# My first try at product photography!



## CA_ (Feb 13, 2013)

So, I picked up a commercial photography shoot for a product.. and I've never done commercial product photography! So, tonight I dove in and gave it a try. The first is my gf's taser, and the second is a fake iPhone ad, all using my own imagery (and my own phone). Any pointers before I shoot the real thing? The shots below were shot on a white ikea office table with two 30'' softboxes about 12'' outside of the frame.
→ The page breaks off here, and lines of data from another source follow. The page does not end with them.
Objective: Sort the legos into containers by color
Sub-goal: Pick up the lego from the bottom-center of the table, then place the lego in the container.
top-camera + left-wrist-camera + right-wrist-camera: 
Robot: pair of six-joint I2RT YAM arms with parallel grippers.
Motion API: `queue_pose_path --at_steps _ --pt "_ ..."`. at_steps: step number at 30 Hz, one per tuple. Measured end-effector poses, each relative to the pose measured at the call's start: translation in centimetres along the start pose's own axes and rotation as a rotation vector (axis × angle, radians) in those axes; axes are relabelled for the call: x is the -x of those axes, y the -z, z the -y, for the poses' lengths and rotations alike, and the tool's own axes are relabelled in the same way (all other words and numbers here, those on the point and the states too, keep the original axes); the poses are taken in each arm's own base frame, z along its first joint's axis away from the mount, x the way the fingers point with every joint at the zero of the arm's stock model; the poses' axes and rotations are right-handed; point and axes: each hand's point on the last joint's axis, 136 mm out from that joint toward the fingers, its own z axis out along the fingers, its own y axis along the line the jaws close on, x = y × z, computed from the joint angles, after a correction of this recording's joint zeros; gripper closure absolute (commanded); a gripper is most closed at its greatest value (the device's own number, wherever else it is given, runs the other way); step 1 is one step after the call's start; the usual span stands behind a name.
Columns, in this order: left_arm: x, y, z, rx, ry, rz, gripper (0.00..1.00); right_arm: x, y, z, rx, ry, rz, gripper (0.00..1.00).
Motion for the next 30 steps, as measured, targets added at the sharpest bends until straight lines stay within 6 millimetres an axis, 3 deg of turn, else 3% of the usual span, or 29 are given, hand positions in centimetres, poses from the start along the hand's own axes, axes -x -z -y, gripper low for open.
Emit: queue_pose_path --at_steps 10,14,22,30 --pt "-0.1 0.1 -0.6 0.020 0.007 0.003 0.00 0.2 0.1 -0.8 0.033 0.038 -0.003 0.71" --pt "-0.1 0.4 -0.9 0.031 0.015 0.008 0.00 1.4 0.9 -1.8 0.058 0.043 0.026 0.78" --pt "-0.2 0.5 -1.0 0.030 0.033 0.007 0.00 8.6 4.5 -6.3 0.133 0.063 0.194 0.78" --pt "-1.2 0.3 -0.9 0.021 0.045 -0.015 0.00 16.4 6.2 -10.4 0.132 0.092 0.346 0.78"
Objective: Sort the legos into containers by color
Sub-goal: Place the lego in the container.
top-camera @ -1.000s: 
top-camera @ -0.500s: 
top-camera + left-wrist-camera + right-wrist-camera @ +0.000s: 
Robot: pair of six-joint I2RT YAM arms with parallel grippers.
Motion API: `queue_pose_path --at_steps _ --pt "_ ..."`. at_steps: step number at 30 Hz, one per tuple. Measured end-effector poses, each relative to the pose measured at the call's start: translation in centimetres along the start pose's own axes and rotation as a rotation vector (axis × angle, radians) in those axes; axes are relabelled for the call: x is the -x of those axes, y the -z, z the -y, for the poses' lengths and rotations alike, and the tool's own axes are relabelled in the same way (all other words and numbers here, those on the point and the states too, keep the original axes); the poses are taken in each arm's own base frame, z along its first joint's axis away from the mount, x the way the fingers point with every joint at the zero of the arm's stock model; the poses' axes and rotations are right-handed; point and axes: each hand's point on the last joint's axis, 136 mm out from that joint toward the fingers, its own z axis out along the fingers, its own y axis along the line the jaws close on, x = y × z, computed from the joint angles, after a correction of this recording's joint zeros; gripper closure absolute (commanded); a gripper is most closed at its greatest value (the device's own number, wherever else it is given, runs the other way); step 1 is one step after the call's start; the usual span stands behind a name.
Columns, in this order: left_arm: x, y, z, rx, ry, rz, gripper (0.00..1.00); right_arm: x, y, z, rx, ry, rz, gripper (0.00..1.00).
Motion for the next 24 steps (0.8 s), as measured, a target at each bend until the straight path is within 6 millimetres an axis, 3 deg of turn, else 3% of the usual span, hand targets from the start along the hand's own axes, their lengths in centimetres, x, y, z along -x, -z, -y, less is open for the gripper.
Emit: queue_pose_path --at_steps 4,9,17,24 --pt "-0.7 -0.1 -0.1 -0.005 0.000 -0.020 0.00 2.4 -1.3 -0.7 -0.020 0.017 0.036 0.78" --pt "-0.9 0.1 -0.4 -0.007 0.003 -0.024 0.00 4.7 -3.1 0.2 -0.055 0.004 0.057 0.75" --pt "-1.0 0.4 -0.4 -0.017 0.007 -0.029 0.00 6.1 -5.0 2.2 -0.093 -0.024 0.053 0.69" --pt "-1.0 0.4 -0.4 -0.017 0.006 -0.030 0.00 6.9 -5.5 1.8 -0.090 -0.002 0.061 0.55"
The real product I'll be shooting are umbrella handles made of plastic, about the same size. 

1. Don't Tase Me Bro



2. iPhizzle 7


Thanks!


----------



## Bitter Jeweler (Feb 13, 2013)

The leaning iPhone doesn't bother you?


----------



## CA_ (Feb 13, 2013)

Bitter Jeweler said:


> The leaning iPhone doesn't bother you?



Ah! I forgot to mention that the iPhone is actually _bent_. It was with me when I was in a pretty violent car crash in December that I was lucky to survive. I had gotten the phone just two days prior, and it made it out with somewhat of a quirky trait so I kept it as somewhat of a lucky charm. Life is funny sometimes.


----------



## Michael79 (Feb 13, 2013)

I think you did an excellent job on the iphone one.


----------



## KmH (Feb 14, 2013)

Lighting is a key for product photography. Get a good grounding in the fundamentals.

Light Science and Magic: An Introduction to Photographic Lighting


----------



## briansommersd60 (Feb 22, 2013)

you just sold that book to this lurker..


----------